Problem description: Lines below starting with the line with "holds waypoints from" and going on through the line with "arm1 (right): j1" must be output exactly; the rest of the records must be left out.

Records for this exercise:

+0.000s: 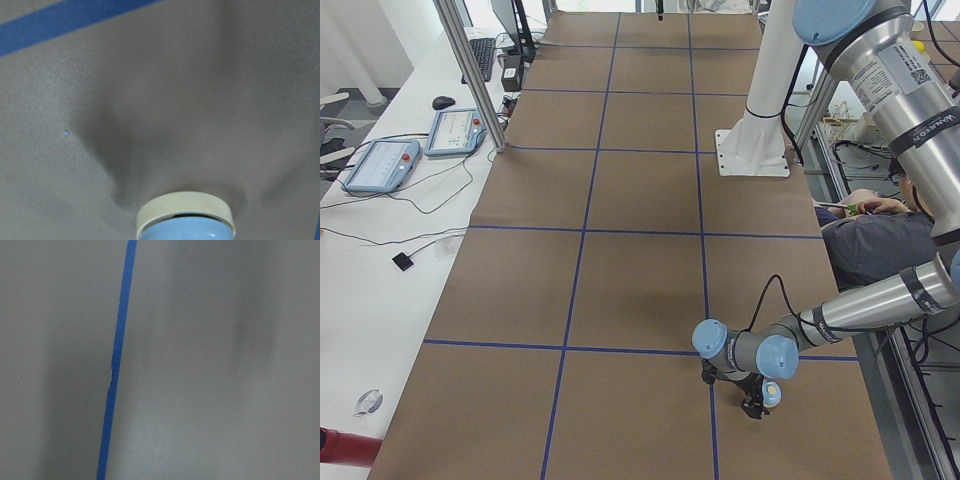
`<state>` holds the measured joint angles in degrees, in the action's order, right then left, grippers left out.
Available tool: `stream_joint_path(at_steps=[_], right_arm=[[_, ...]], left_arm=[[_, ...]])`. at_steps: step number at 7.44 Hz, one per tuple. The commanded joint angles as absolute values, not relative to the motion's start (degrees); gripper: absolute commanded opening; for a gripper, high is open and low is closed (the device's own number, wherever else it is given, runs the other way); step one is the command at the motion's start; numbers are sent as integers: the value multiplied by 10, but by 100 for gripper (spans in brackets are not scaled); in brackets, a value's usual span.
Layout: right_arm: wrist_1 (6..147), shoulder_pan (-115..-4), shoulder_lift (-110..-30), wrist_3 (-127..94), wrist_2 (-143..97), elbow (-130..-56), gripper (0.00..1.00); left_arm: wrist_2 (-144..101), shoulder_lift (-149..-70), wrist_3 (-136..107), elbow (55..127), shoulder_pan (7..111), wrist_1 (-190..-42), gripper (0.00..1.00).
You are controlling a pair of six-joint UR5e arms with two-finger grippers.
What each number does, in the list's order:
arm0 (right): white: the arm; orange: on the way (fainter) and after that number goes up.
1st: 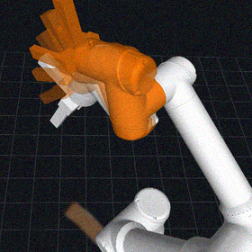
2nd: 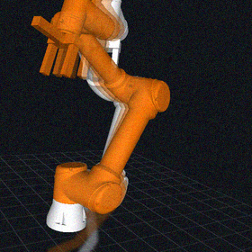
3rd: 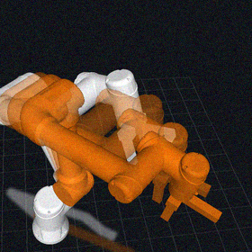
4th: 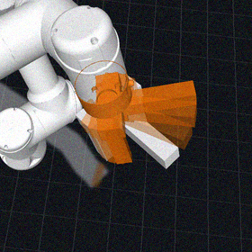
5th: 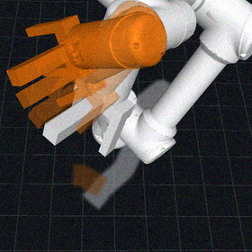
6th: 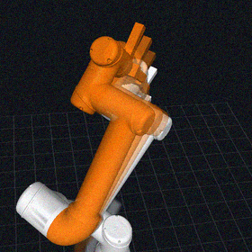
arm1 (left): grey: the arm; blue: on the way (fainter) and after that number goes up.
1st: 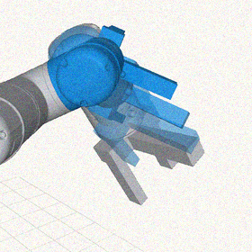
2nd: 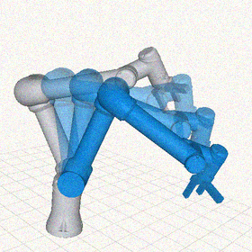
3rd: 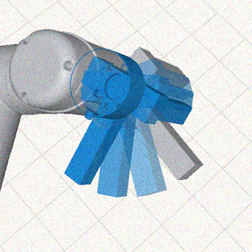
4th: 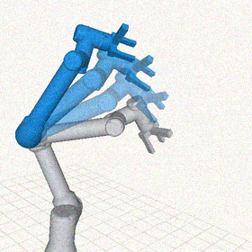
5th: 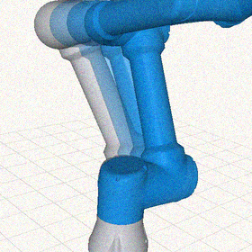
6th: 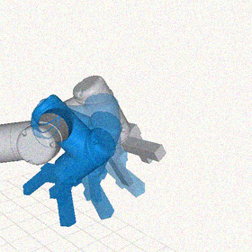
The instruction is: Place and press bell with both arms
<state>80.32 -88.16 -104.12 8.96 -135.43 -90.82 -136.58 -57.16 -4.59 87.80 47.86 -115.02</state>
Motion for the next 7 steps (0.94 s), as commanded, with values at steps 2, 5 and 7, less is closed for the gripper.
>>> stream_joint_path(at_steps=[2, 5, 7], right_arm=[[803, -882, -1042, 90, -1354, -909, 100], [803, -882, -1042, 90, -1356, -910, 100], [803, -882, -1042, 90, -1358, -910, 100]], left_arm=[[-1366, -576, -47, 877, 474, -1150, 98], [-1366, -583, -50, 877, 466, -1150, 98], [-1367, -586, -51, 876, 460, -1150, 98]])
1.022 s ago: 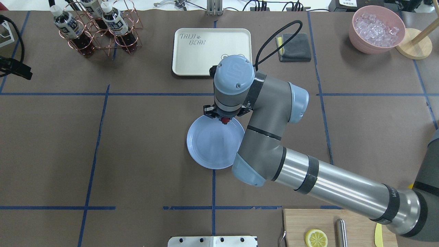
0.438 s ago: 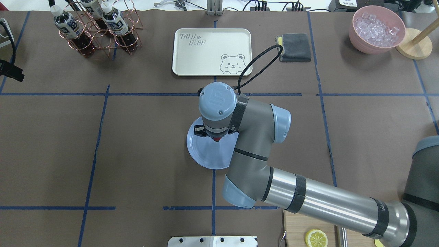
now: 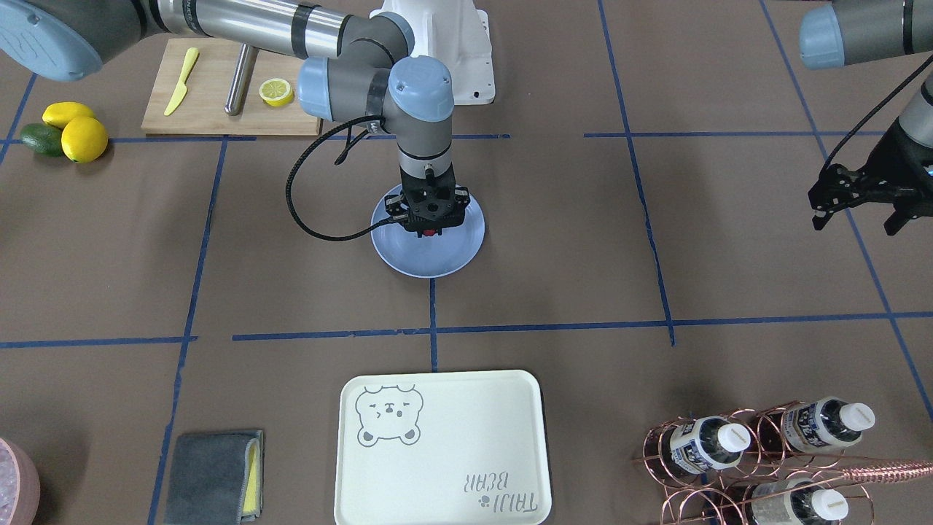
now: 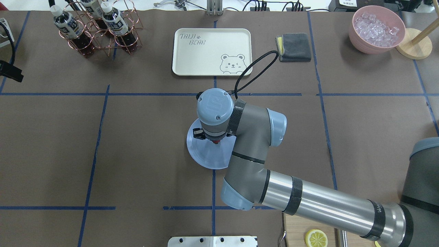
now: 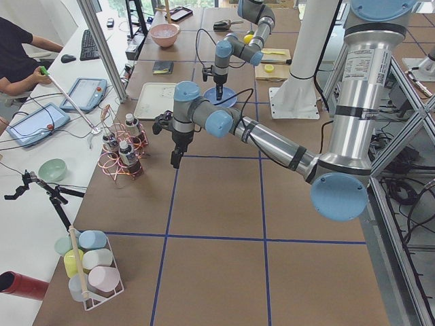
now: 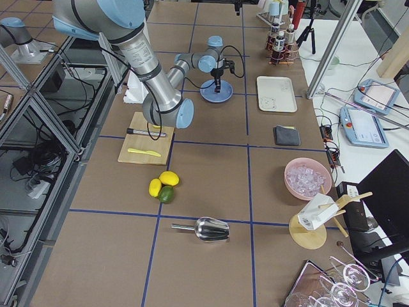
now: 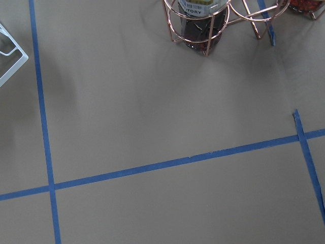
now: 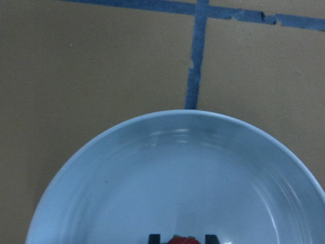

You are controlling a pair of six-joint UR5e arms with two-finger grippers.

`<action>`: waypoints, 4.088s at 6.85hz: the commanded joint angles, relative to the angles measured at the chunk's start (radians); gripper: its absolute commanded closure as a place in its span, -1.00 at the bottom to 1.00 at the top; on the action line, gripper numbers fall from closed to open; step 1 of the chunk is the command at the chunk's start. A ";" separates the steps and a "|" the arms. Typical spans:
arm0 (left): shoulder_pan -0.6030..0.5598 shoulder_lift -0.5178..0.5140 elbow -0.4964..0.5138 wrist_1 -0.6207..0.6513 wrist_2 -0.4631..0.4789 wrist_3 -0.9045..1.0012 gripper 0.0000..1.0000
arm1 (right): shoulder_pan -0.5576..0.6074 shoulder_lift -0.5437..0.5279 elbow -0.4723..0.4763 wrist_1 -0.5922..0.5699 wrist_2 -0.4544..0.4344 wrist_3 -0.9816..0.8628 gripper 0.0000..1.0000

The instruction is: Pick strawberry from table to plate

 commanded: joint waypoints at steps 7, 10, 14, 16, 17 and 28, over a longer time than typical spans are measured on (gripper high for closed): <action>-0.016 0.000 0.010 0.002 -0.070 -0.003 -1.00 | 0.362 -0.281 0.410 -0.228 0.173 -0.275 -1.00; -0.042 0.011 0.008 0.002 -0.071 0.000 -1.00 | 0.670 -0.524 0.408 -0.222 0.360 -0.747 -1.00; -0.178 0.066 0.066 0.014 -0.168 0.205 -1.00 | 0.992 -0.753 0.293 -0.218 0.666 -1.165 -1.00; -0.253 0.106 0.164 0.002 -0.213 0.366 -1.00 | 1.160 -0.783 0.144 -0.205 0.785 -1.281 -1.00; -0.255 0.135 0.166 0.000 -0.215 0.373 -1.00 | 1.185 -0.799 0.098 -0.161 0.764 -1.279 -1.00; -0.437 0.206 0.171 0.014 -0.210 0.374 -1.00 | 1.200 -0.813 0.147 -0.066 0.567 -1.247 -1.00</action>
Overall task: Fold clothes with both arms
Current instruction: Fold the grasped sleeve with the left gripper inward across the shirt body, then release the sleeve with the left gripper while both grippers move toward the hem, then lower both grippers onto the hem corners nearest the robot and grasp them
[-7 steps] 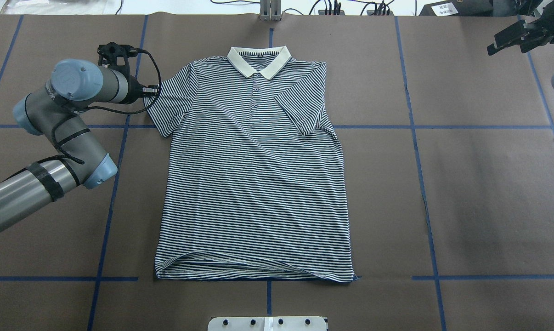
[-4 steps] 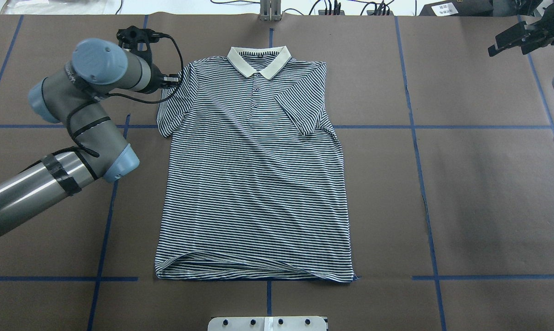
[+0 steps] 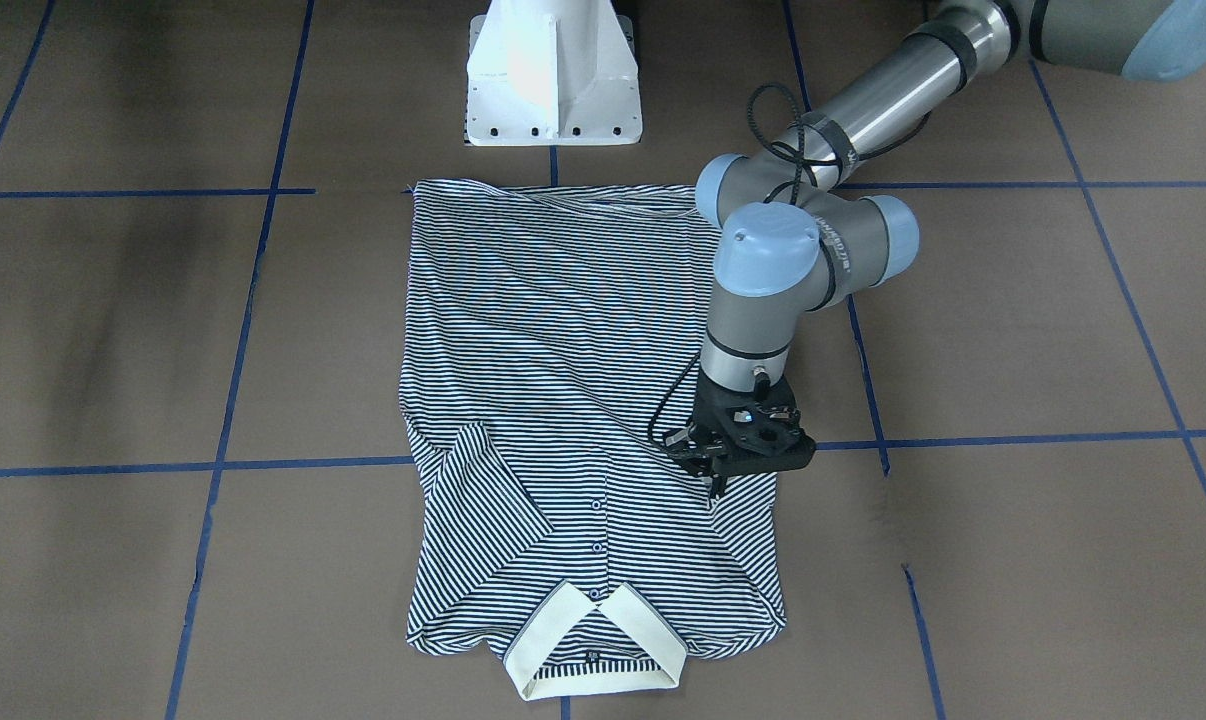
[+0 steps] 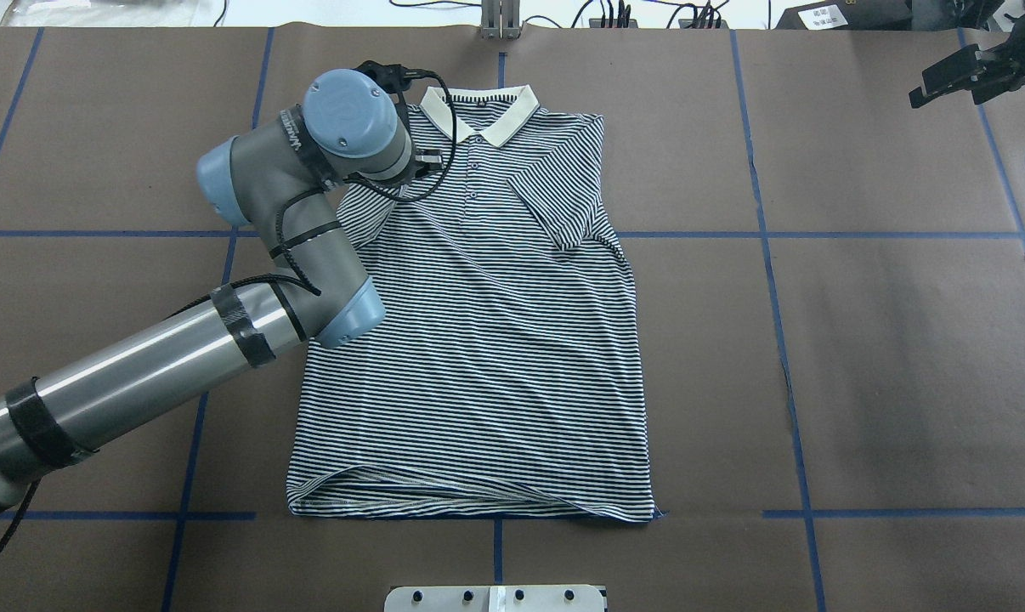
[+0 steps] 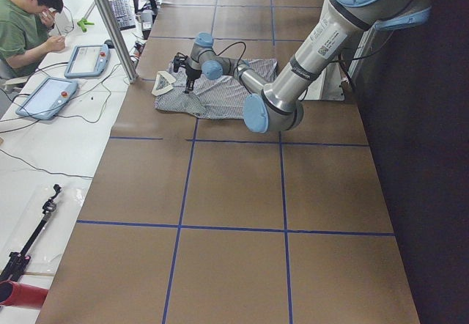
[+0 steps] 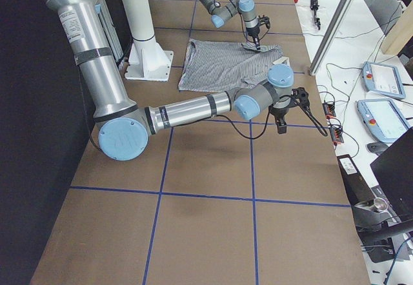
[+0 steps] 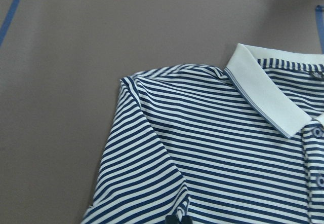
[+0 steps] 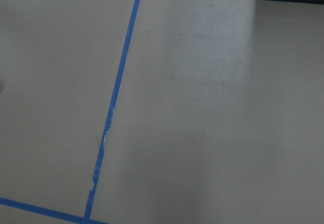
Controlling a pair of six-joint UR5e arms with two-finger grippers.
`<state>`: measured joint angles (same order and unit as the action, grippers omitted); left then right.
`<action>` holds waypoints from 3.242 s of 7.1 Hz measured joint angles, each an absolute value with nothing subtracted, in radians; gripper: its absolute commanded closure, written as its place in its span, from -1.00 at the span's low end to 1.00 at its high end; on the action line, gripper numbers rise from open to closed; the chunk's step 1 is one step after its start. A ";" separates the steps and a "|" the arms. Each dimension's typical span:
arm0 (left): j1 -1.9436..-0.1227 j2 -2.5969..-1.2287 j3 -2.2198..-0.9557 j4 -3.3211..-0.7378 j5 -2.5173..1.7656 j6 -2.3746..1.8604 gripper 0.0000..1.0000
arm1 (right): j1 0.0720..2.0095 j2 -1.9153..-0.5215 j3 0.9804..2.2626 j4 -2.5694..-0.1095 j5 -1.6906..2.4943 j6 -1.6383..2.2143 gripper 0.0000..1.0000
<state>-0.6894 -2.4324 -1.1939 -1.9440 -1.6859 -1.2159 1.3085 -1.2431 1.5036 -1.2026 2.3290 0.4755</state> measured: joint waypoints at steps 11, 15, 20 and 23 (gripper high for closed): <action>-0.513 -1.916 -1.975 -1.901 -1.733 -1.211 -1.00 | 0.535 -1.620 2.209 -1.208 1.753 1.639 -1.00; -0.361 -1.771 -2.011 -1.906 -1.670 -1.404 -0.37 | 0.277 -1.623 2.240 -1.213 1.512 1.771 -0.99; -0.255 -1.669 -2.025 -1.905 -1.655 -1.509 -0.18 | 0.241 -1.621 2.241 -1.213 1.460 1.792 -0.99; -0.204 -1.662 -2.026 -1.903 -1.647 -1.563 0.32 | 0.230 -1.621 2.241 -1.213 1.447 1.796 -0.99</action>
<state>-0.2042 -1.6618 -2.0263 -1.9028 -1.6469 -1.5632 0.2300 -1.6214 2.2412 -1.2134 1.4474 1.7957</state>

Task output:
`<action>` holds waypoints from 3.242 s of 7.1 Hz measured joint angles, each an absolute value with nothing subtracted, in radians; gripper: its absolute commanded closure, written as its place in its span, from -1.00 at the span's low end to 1.00 at its high end; on the action line, gripper numbers rise from open to closed; the chunk's step 1 is one step after its start. A ";" separates the steps and a "|" the arms. Each dimension's typical span:
arm0 (left): j1 -1.9436..-0.1227 j2 -2.5969..-1.2287 j3 -2.2198..-0.9557 j4 -3.3211..-0.7378 j5 -2.5173..1.7656 j6 -2.3746..1.8604 gripper 0.0000..1.0000
arm1 (right): j1 0.0720..2.0095 j2 -1.9153..-0.5215 j3 0.9804..2.2626 j4 -2.5694..-0.1095 j5 -1.6906..2.4943 j6 -1.6383..2.2143 gripper 0.0000..1.0000

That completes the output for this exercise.